Work to be completed –
The response should consist of the data reproduced word for word.

Information shown –

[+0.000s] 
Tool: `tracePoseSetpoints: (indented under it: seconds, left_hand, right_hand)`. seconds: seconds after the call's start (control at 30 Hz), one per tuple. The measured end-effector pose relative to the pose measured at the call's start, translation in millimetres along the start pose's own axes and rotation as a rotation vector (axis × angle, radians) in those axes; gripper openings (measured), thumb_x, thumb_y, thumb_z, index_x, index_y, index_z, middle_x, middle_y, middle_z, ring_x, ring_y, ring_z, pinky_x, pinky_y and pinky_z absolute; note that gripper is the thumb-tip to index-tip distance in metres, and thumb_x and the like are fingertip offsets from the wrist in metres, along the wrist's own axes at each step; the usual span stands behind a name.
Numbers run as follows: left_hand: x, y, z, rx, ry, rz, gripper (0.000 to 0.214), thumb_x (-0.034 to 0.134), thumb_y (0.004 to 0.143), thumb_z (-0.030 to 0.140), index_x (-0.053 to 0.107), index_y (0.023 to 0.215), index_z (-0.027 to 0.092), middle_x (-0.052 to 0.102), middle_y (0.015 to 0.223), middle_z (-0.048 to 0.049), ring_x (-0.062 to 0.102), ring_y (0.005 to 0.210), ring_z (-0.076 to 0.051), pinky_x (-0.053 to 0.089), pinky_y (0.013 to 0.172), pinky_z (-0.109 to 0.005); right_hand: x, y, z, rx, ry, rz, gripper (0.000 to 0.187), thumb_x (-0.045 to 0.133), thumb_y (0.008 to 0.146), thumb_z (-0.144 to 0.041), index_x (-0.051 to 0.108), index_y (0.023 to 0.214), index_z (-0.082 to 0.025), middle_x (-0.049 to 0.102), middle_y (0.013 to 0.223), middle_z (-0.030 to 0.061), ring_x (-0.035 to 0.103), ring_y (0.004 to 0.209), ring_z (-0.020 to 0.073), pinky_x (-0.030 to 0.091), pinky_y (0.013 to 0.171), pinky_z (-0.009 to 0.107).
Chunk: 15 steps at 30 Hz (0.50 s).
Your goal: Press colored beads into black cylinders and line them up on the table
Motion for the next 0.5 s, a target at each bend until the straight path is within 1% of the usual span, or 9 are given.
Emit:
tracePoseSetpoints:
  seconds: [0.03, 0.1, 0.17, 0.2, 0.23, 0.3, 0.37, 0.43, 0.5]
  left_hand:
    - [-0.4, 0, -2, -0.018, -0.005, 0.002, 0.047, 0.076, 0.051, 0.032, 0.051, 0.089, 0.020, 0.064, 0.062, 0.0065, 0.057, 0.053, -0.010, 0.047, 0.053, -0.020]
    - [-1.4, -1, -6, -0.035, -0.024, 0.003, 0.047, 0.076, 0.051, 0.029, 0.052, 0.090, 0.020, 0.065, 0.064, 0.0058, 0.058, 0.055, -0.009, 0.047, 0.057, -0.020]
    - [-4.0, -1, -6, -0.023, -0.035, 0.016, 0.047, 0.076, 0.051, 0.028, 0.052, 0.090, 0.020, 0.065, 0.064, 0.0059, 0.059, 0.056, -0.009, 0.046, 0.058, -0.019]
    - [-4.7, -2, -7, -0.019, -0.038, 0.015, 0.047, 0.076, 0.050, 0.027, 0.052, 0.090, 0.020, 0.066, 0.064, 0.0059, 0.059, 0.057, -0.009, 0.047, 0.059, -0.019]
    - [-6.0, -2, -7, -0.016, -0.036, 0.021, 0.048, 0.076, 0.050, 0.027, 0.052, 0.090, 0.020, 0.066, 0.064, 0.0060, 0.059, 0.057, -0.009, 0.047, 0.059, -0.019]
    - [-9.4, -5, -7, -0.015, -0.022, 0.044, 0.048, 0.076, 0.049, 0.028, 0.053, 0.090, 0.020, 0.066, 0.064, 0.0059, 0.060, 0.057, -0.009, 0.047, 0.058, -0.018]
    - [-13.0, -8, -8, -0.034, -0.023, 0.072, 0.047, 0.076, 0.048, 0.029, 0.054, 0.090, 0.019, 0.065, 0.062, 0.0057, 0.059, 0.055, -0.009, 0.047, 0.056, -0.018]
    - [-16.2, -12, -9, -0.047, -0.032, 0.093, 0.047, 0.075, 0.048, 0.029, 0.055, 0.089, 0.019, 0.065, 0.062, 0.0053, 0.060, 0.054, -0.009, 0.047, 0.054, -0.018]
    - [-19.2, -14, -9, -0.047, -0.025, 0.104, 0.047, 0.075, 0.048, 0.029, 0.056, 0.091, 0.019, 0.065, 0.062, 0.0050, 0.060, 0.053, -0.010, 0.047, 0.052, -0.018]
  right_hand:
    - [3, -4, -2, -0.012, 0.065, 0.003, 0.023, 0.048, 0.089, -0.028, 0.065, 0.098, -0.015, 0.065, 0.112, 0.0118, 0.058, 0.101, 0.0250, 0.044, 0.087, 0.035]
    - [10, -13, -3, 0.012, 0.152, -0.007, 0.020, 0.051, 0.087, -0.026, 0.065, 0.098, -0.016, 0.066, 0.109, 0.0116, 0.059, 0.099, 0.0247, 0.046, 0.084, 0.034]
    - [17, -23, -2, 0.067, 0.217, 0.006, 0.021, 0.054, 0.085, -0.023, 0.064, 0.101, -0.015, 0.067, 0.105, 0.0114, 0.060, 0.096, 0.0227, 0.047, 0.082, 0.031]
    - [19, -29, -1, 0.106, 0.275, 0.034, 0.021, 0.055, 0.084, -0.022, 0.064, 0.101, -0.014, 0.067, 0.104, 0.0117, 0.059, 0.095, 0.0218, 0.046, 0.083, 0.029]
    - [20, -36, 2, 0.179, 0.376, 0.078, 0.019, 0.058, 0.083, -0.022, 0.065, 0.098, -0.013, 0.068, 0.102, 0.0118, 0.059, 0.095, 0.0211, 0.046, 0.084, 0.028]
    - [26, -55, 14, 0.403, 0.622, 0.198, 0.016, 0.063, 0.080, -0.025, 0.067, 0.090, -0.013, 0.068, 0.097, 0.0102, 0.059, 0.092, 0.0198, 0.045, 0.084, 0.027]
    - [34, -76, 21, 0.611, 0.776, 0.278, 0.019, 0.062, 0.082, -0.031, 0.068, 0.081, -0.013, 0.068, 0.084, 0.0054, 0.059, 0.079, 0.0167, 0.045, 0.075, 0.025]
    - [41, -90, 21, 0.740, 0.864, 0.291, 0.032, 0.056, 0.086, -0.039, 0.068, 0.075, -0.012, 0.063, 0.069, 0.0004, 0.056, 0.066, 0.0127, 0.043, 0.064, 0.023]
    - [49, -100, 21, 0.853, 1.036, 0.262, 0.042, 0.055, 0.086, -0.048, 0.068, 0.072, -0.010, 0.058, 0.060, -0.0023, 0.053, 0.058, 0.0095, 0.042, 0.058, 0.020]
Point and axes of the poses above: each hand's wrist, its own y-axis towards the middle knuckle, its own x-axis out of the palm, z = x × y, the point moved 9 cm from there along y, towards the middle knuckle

Exercise result –
[+0.000s] 
Tool: `tracePoseSetpoints: (indented under it: seconds, left_hand, right_hand)`. seconds: seconds after the call's start (control at 30 Hz), one per tuple. The measured end-effector pose relative to the pose measured at the call's start, translation in millimetres along the start pose's own axes and rotation as a rotation vector (axis × angle, radians) in those axes; gripper openings (measured), thumb_x, thumb_y, thumb_z, index_x, index_y, index_z, middle_x, middle_y, middle_z, ring_x, ring_y, ring_z, pinky_x, pinky_y and pinky_z absolute; note that gripper is the thumb-tip to index-tip distance in metres, and thumb_x and the like are fingertip offsets from the wrist in metres, along the wrist's own axes at each step; the usual span stands behind a name.
Numbers run as follows: left_hand: x, y, z, rx, ry, rz, gripper (0.000 to 0.214), thumb_x (-0.034 to 0.134), thumb_y (0.004 to 0.143), thumb_z (-0.030 to 0.140), index_x (-0.053 to 0.107), index_y (0.023 to 0.215), index_z (-0.027 to 0.092), middle_x (-0.052 to 0.102), middle_y (0.015 to 0.223), middle_z (-0.048 to 0.049), ring_x (-0.062 to 0.102), ring_y (0.005 to 0.210), ring_z (-0.076 to 0.051), pinky_x (-0.053 to 0.089), pinky_y (0.013 to 0.172), pinky_z (-0.109 to 0.005); right_hand: x, y, z, rx, ry, rz, gripper (0.000 to 0.187), thumb_x (-0.045 to 0.133), thumb_y (0.008 to 0.146), thumb_z (-0.144 to 0.041), index_x (-0.051 to 0.108), index_y (0.023 to 0.214), index_z (-0.082 to 0.025), middle_x (-0.049 to 0.102), middle_y (0.013 to 0.223), middle_z (-0.030 to 0.061), ring_x (-0.035 to 0.103), ring_y (0.004 to 0.209), ring_z (-0.020 to 0.073), pinky_x (-0.030 to 0.091), pinky_y (0.013 to 0.171), pinky_z (-0.009 to 0.107).
Chunk: 15 steps at 30 Hz (0.50 s).
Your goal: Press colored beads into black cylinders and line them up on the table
Motion for the next 0.5 s, a target at each bend until the straight path is within 1% of the usual span, or 9 are given.
Emit:
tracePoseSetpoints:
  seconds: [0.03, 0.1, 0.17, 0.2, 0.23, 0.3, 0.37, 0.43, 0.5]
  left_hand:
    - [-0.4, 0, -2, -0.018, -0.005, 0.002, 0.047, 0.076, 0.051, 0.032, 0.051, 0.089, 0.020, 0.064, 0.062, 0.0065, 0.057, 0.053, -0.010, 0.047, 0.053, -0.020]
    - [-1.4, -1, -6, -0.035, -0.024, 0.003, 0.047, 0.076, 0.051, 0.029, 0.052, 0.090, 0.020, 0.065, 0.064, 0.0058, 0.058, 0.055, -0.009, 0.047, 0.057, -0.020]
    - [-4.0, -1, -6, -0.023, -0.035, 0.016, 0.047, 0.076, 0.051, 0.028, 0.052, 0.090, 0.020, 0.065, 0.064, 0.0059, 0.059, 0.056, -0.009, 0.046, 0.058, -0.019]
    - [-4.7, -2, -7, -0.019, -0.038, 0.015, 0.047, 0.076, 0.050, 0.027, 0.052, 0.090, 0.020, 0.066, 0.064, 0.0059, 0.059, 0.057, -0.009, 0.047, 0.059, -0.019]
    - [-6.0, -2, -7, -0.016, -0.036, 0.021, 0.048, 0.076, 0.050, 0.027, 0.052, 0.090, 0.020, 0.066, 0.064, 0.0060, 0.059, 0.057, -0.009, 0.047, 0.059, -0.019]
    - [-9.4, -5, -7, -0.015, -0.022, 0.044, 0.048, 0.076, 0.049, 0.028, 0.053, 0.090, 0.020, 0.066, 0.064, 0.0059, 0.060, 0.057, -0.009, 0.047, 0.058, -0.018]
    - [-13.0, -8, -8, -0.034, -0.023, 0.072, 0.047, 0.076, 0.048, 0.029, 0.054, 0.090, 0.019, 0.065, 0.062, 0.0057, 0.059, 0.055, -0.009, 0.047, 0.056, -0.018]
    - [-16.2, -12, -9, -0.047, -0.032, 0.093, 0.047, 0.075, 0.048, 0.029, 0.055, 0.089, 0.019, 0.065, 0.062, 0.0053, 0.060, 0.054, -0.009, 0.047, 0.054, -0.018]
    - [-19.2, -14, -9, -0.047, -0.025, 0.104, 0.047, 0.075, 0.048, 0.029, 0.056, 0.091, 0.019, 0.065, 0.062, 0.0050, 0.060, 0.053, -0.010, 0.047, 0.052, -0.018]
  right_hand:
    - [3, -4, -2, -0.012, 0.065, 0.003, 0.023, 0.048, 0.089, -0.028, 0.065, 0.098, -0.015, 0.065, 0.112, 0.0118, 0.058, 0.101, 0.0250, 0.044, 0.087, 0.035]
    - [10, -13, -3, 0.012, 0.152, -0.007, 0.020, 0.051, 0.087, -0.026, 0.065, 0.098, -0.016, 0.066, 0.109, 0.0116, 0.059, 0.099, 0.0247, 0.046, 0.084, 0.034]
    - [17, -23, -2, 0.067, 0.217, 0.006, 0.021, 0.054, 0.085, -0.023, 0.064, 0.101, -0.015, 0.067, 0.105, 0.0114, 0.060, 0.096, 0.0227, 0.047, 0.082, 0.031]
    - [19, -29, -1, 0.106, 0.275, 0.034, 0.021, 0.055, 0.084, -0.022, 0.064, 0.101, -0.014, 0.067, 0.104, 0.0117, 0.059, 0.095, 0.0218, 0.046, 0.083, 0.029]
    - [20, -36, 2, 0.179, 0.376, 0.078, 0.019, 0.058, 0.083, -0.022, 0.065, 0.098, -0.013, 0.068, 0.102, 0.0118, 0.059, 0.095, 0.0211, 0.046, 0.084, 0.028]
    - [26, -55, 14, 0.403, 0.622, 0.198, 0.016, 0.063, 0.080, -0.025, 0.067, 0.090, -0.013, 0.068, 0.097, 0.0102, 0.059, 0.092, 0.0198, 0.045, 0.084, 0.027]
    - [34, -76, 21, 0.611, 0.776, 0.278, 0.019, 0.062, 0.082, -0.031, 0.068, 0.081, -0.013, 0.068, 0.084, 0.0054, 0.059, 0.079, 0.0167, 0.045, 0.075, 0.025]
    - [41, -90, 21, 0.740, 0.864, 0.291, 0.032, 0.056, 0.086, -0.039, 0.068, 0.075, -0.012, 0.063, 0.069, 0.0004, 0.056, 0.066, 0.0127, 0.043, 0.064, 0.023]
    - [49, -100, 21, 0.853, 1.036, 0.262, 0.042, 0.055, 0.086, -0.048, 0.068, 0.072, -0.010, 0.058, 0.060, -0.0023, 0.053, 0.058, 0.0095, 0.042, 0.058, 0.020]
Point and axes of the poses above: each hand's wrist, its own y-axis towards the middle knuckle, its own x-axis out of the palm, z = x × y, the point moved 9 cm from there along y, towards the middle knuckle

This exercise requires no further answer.